二章③ 乳娘リターンズ

 名前はR25─303Txx─V009――数字を羅列し始めた女に、サクヤはぴくりと右眉を歪ませた。


「エライ人は私のことV009ヴィーナインて呼んでたけどね」

 

 初対面の日とはうってかわって落ちついた口調だった。会長机の脇に立つ姿はサクヤより五センチは高い。この街の女子の標準体型から外れているのだろう。十一号制服が気の毒なほど似合っていなかった。


「や、ヘビ使いさんおひさー。元気してた?」

「お気づかいありがとうございますヴィーナインさん。解剖されて開きの標本になったと思っていましたが息災そうでなにより。申し遅れましたが桜木サクヤと申します。余生をショートカットしたいならヘビ使いでかまいませんけれど」

「ヴィーナでいいよ、仲間はそう呼んでたし。そっちもサクヤでいい?」

「ダメです。ぜんっぜんカケラも仲良しじゃないのに、桜木先輩を呼び捨てにしないで」

「かまわないわ。礼儀を知っているように見えないもの」


 皮肉に応じるつもりはないのか、ヴィーナと名のりを変えた女は首筋に手をやると黄昏色のウェーブを背中へ流した。ふわりと広がった黄金の髪にライトブラウンの瞳は、収穫期の麦穂を想わせた。

 

 起伏に富んだ胸を堂々と張る女の前で、サクヤは力をこめた視線を村瀬へ向けた。

 どういうことかと詰問きつもんしているのだ。

 事故による不幸な漂流者、というのがヴィーナの肩書きではあるが頭から信じられるものではない。村瀬やナミにしたって同じはずだ。


「流れ着いた『よそ者』の件だと予想はしてたけど、まさか当人を同席させるとはね」

「効率的といってほしいなぁ。話はいっぺんにすませたほうが楽だろう?」


 ケレン味たっぷりに村瀬が肩をすくめる。横を見れば事務机に収まったナミは無言でペンを走らせていた。書記に徹する気なのだろう。


「生徒会の支持率を地に落とした人間の口から、効率なんて言葉が聞けるとは思わなかったわ」

「厳しいねえ。ああヴィーナくん、気を悪くしないでほしい。桜木くんはちょっと気難しいところがあってね」


 よそ者呼ばわりなど気にしていないとでも言いたいのか、にんまりと笑ったヴィーナは直後、サクヤに向かってべぇっと舌を出した。


「ちょっと! ミコトである先輩にむかって――」


 サクヤが軽く手をあげると、渋々ながらアキは口を閉じた。


「では本題に入ろう」


 村瀬が告げると窓のブラインドが閉じ、部屋は薄闇に包まれた。


*     *     *


 暗黒に支配された深海にいびつな楕円が浮かんでいる。

 ゆったりと漂っていた楕円はときおり、気が向いたように向きを変えては止まる。水中をたゆたう姿は胎児を連想させるかもしれない。

 

 海水のベッドを泳ぐ物体は金属の皮膚をまとっていた。臓腑のかわりに空間を、魂ではなく動力機関をはらんでいた。驚くべきことに、雑多な生命すら内包していた。それはとてつもなく大きかったのである。

 

 街――自らが暮らす箱舟を人々はそう呼んだ。


 海水を電気分解することにより酸素と真水は無限に手に入った。

 海からとりこんだ魚介類や海藻は養殖され、主たるミネラルとタンパク源としてさまざまな食材に加工されている。

 

 海底油田から汲みあげた原油は燃料のみならず合成樹脂や繊維の原料となり、同じく海底に眠るメタンハイドレートからはエネルギー源となるメタンガスが大量に採取できる。
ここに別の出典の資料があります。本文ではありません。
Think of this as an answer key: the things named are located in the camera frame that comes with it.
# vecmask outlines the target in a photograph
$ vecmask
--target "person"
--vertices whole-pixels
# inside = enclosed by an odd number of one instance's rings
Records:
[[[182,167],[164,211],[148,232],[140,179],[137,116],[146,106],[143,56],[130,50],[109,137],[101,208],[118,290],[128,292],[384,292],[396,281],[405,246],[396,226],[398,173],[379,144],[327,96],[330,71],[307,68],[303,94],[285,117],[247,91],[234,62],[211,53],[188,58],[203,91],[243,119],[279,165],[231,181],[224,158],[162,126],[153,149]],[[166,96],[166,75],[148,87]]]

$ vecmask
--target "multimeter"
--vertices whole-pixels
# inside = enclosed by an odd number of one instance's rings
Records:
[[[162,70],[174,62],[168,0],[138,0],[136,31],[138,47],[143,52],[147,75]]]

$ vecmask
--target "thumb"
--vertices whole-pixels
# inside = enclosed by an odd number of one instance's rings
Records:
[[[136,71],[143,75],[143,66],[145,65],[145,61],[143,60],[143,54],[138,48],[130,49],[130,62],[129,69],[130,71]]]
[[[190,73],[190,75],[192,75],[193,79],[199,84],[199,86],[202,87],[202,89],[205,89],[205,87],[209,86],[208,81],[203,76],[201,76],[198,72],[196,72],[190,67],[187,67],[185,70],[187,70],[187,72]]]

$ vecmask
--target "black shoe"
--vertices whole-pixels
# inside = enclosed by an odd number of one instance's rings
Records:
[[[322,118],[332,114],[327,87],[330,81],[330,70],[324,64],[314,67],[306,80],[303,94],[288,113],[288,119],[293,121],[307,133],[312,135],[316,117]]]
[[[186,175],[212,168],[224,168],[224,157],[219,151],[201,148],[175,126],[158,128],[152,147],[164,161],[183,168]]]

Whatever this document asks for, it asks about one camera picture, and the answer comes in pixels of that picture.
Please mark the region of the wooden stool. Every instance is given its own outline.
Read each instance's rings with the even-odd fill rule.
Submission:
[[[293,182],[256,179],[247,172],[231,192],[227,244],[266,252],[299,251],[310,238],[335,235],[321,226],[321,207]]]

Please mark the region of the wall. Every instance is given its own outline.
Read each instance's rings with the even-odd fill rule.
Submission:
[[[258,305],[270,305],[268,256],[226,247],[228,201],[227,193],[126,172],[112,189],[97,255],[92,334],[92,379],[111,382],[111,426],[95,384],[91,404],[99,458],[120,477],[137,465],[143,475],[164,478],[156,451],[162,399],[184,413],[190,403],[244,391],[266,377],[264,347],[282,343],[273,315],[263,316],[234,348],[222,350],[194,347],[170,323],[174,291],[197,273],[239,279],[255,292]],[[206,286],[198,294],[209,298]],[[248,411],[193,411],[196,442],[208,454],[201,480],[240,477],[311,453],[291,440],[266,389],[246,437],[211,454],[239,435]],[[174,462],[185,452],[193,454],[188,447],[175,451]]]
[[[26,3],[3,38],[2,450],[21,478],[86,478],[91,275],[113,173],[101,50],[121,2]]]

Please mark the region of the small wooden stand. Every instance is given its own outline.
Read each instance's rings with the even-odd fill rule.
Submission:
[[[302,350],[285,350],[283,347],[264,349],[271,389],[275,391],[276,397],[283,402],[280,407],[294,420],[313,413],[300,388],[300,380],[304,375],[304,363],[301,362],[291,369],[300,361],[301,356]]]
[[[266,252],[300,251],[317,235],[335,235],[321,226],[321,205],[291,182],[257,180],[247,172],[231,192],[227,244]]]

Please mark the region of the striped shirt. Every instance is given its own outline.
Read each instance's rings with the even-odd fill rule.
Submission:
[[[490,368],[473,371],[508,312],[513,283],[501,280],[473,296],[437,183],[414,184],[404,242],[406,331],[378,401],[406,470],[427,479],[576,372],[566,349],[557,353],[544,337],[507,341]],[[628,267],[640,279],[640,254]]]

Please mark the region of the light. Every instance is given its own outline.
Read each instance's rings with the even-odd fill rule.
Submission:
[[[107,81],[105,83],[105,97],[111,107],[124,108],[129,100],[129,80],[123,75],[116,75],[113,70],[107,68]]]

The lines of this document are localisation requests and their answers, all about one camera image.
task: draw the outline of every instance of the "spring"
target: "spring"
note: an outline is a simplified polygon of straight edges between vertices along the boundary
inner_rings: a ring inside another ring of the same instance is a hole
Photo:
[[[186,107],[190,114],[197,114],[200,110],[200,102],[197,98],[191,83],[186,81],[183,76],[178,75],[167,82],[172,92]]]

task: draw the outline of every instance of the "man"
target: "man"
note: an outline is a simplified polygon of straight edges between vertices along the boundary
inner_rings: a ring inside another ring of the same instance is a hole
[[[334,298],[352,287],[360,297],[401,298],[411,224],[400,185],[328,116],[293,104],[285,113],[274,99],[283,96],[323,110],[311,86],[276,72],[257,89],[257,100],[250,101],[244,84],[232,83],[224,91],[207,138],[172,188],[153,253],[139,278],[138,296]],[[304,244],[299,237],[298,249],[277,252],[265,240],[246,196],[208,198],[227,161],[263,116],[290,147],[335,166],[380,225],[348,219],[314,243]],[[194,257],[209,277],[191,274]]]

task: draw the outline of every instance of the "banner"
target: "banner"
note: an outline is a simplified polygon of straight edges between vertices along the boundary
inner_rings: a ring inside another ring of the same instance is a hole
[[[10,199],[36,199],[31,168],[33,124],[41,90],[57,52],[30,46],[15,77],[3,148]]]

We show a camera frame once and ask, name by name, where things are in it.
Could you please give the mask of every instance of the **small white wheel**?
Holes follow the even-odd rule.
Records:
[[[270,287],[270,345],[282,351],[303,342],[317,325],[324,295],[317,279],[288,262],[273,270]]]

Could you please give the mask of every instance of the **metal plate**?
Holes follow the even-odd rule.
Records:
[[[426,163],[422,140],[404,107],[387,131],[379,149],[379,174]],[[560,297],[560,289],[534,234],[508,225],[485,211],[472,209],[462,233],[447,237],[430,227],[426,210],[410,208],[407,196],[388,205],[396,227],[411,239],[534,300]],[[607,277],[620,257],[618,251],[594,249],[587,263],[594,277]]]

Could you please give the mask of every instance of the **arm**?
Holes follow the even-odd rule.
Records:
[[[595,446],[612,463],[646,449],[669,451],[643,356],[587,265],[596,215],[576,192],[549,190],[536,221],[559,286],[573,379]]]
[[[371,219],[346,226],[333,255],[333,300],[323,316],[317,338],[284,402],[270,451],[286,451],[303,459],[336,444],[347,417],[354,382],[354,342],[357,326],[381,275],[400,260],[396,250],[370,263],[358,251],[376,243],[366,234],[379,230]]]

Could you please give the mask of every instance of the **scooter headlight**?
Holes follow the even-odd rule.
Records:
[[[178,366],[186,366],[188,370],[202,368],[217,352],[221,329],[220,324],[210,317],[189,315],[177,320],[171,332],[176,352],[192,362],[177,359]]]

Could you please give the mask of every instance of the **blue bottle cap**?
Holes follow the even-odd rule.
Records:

そのための工作機器は長い時をかけて研鑽されてきた。

 しかしながら、元となる技術と機械が太古から存在していたことを忘れてはならない。完全な暦や時計が最初からあったと伝えられている。

 

 いつどこで街が造られたのか?

 一千万トンをはるかに超えると言われる排水量の超巨大建造物を、海しかない世界のどこで造ったのか? 空気なしで生きられない人類がなぜ水中都市で暮らしているのか?

 

 躍起になって解明しようとする者はいるが、住民の大半は気にしていなかった。

 神が創造しようが異星人の産物だろうが、我々は街の中で生きている。朽ち果てた過去が何をもたらしてくれるのだろう。生者には未来しか訪れないのだから。

 

 人と家畜と大地を抱き海中を往く街は、確認されているだけで十七を数える。

 うち、海底で眠りに就いたものが南洋に二、北洋に三。圧壊したそれらが目を覚ますことはあるまい。残った十二の中で推進機関の音紋おんもんが取れている街は五つのみ。あとの七は別の街からもたらされた情報によるものだから信憑性は疑わしい。

 

 本物の信頼を築いている街など、ひとつとしてないのだ。

 

 不可侵条約を結んだ友好街といえば聞こえはいいが、戦うのはやめときましょうね程度の約束をかわしたにすぎない。なまじ友好ゆえに油断し、侵略されることすらある。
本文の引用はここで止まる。